1 The Background to the NHS Reforms

The establishment of the NHS in 1948 was a bold attempt to make health services available to all citizens through a system of public finance and public provision. It was universal in its coverage and sought to be comprehensive in terms of the services that were available. To encourage the use of these services, there were no charges for treatment, at least initially, and it was the aim of the founders of the NHS to ensure that all necessary services were readily accessible in each area. The principle of equity was firmly enshrined in the structure of the NHS, meaning that care was to be provided on the basis of clinically defined need rather than ability to pay or other considerations. NHS finance was raised through a combination of taxes and insurance contributions, in the course of time supplemented by nominal charges for prescriptions, dental treatment and eye tests.
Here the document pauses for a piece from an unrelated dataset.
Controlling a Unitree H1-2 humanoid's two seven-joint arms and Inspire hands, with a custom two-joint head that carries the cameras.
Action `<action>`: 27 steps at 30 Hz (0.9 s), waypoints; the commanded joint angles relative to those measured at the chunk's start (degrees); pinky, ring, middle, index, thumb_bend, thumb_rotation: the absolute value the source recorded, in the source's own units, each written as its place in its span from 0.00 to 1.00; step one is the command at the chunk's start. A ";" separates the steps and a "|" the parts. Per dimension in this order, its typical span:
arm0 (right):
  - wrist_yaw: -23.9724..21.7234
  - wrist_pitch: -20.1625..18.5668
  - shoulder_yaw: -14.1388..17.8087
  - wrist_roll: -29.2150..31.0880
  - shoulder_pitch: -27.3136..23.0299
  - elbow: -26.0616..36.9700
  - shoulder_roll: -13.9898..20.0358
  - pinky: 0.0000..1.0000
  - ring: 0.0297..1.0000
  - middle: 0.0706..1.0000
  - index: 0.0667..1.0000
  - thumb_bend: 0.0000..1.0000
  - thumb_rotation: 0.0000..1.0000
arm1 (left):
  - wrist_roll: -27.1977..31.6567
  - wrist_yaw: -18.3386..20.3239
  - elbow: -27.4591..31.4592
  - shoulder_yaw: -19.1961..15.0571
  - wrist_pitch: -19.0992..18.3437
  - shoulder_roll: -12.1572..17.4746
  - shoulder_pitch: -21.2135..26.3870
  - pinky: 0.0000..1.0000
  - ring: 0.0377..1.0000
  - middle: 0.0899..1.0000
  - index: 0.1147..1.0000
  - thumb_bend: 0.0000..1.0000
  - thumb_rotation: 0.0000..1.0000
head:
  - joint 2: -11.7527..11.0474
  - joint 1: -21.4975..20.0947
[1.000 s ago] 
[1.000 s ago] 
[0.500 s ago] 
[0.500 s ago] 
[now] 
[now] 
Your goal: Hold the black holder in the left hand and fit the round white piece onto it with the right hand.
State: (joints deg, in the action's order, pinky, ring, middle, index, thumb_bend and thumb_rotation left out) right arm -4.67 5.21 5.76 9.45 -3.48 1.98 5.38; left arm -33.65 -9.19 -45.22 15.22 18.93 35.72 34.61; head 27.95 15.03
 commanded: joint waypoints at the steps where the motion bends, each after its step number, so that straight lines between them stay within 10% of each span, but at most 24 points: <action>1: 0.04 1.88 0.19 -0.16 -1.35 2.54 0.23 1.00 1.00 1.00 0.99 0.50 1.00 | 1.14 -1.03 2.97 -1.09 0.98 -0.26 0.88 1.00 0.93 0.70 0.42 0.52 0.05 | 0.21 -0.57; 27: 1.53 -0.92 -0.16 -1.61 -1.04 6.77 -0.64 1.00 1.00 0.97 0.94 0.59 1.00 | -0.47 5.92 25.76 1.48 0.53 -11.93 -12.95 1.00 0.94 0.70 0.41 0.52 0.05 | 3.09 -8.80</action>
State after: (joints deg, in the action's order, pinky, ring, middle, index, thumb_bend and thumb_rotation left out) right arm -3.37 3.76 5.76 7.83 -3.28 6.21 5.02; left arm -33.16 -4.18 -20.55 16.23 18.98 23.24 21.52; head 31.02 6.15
A private health care sector continued to operate alongside the NHS but it remained a minor part of total health service finance and provision until the 1980s when it grew rapidly in response to the constraints imposed on the NHS.

The NHS in the 1980s

It was in the 1980s that the future of the NHS came under the critical scrutiny of Margaret Thatcher’s governments. Administrative reorganizations in 1974 and 1982 sought to tackle weaknesses in the organization and management of health services whilst preserving the basic framework that had been put in place in 1948. Figure 1 illustrates the structure of the NHS in England as it emerged from the 1982 reorganization. In this structure, district health authorities were responsible for running hospital and community health services and family practitioner committees administered the contracts of GPs and other independent contractors. The performance of district health authorities and family practitioner committees was supervised by regional health authorities and the Department of Health and Social Security. The result was a classic example of a centrally directed planning and management system involving hierarchical relationships between different levels of management and increasingly sophisticated efforts to get the organization right.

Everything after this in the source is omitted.